While this may start out sounding like as statistics question, please bear with me.
I have several calcium concentrations from water samples collected at different sampling locations. The water is resampled at some of the stations on a monthly, yearly, every other year basis.
I want to measure yearly and decadal changes in the calcium concentrations for groups of stations using a Wilcoxon-Pratt signed-rank test, as performed by Lindsey and Rupert (http://pubs.usgs.gov/sir/2012/5049/). To conduct the test, I want to create pairs of data that are separated by a year (time delta of 365 days) or as close to that time frame as possible. The paired measurements should have the same month, just different years. I would only need one pair per month per station. I would prefer not to average sample concentrations of samples that share the same station, month, and year.

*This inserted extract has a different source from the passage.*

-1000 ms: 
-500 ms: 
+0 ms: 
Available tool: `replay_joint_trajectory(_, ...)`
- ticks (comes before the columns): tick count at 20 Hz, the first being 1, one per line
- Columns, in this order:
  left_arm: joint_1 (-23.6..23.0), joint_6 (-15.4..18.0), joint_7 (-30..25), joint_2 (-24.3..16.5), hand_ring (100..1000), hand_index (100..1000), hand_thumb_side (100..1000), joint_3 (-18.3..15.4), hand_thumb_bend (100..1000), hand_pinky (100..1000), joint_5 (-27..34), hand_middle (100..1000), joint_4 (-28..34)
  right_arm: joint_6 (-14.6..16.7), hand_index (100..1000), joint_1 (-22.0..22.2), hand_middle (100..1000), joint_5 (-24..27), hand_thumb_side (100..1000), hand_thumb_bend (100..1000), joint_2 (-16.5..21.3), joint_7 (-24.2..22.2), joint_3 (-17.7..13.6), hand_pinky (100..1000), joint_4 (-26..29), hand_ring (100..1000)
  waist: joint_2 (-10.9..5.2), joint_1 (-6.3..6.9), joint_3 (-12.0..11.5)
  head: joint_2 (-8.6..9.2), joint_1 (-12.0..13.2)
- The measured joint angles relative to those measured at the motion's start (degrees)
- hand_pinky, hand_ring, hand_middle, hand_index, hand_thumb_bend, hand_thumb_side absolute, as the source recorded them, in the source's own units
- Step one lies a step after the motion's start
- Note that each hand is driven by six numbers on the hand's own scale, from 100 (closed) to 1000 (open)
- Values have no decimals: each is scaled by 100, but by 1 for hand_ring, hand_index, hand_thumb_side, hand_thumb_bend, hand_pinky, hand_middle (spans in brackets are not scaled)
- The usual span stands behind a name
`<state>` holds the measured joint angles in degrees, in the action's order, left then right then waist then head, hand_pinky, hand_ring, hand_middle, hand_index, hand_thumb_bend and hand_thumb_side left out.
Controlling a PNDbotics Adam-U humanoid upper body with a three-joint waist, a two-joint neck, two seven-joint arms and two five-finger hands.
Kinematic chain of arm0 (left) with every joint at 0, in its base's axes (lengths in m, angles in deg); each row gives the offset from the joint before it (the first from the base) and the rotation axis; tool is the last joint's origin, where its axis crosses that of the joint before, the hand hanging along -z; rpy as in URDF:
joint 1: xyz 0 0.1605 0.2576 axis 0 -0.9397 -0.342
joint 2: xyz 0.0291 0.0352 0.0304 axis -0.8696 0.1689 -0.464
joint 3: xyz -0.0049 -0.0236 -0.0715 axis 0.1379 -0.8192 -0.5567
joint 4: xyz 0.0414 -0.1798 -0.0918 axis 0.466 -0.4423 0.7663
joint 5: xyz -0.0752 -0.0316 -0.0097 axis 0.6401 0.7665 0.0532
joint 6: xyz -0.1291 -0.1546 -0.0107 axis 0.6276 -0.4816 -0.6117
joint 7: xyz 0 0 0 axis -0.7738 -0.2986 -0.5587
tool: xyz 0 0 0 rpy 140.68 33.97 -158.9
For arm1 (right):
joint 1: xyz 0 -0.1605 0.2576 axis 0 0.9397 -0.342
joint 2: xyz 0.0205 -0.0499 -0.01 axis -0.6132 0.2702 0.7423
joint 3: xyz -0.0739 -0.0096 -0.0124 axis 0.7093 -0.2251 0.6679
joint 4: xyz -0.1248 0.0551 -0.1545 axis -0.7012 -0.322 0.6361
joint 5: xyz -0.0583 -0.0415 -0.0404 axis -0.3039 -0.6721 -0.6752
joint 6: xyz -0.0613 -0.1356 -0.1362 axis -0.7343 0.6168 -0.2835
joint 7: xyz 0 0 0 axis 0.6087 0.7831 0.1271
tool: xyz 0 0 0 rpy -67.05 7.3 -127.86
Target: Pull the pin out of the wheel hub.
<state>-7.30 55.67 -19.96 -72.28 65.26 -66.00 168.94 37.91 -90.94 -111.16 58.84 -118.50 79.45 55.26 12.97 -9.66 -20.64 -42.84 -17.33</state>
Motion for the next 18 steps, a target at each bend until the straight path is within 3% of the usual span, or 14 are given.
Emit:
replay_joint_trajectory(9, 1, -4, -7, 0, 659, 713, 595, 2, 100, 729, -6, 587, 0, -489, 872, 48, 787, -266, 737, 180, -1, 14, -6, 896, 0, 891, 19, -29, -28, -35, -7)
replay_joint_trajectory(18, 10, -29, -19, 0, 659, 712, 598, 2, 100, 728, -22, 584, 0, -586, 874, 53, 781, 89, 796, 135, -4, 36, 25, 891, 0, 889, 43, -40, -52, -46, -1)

Here is a sample of my data: https://raw.githubusercontent.com/inkenbrandt/IPython/master/Calcium_Samples.csv
SampleLocation CalciumConc_mgL
SampleDate
10/1/1947 0:00 USGS-09382000 66.0
10/15/1947 0:00 USGS-09382000 132.0
1/1/1948 0:00 USGS-09382000 130.0
1/15/1948 0:00 USGS-09382000 98.0
5/1/1948 0:00 USGS-09382000 82.0
5/15/1948 0:00 USGS-09382000 53.0
6/1/1948 0:00 USGS-09382000 142.0
9/1/1948 0:00 USGS-09382000 107.0
9/15/1948 0:00 USGS-09382000 59.0
10/1/1948 0:00 USGS-09382000 106.0
10/15/1948 0:00 USGS-09382000 102.0
5/15/1949 0:00 USGS-09382000 59.0
6/1/1949 0:00 USGS-09382000 50.0
6/15/1949 0:00 USGS-09382000 161.0
9/1/1949 0:00 USGS-09382000 82.0
9/15/1949 0:00 USGS-09382000 376.0
10/1/1949 0:00 USGS-09382000 210.0
10/15/1949 0:00 USGS-09382000 131.0
1/1/1950 0:00 USGS-09382000 132.0
... ... ...
9/20/1947 0:00 USGS-09288500 59.0
9/20/1947 0:00 USGS-09288500 59.0
6/9/1948 0:00 USGS-09288500 51.0
6/9/1948 0:00 USGS-09288500 51.0
9/29/1948 0:00 USGS-09288500 51.0
9/29/1948 0:00 USGS-09288500 51.0
9/10/1949 0:00 USGS-09288500 40.0
5/19/1941 0:00 USGS-09295000 33.0
6/16/1941 0:00 USGS-09295000 3.4
5/11/1947 0:00 USGS-09295000 42.0
6/22/1947 0:00 USGS-09295000 32.0
9/20/1947 0:00 USGS-09295000 97.0
6/9/1948 0:00 USGS-09295000 37.0
9/29/1948 0:00 USGS-09295000 126.0
9/10/1949 0:00 USGS-09295000 93.0
[429 rows x 2 columns]
I want to produce a Pandas dataframe that looks something like this:
SampleLocation SampleDate1 CaConc1 SampleDate2 CaConc2
USGS-09382000 10/1/1947 0:00 66.0 10/1/1948 0:00 106.0
USGS-09382000 10/15/1947 0:00 132.0 10/15/1948 0:00 102.0
USGS-09382000 5/15/1948 0:00 53.0 5/15/1949 0:00 59.0
... ... ... ... ...
USGS-09288500 9/20/1947 0:00 59.0 9/29/1948 0:00 51.0
I believe that this might be approached using the multi-indexing functionality in Pandas. So far, I have looked at the following stackoverflow question for help to match dates and manipulate using indexing:
I think the second link gets pretty close using unstacking multi-indexes, and I may be able to perform this if I am willing to aggregate, but I am trying to avoid that.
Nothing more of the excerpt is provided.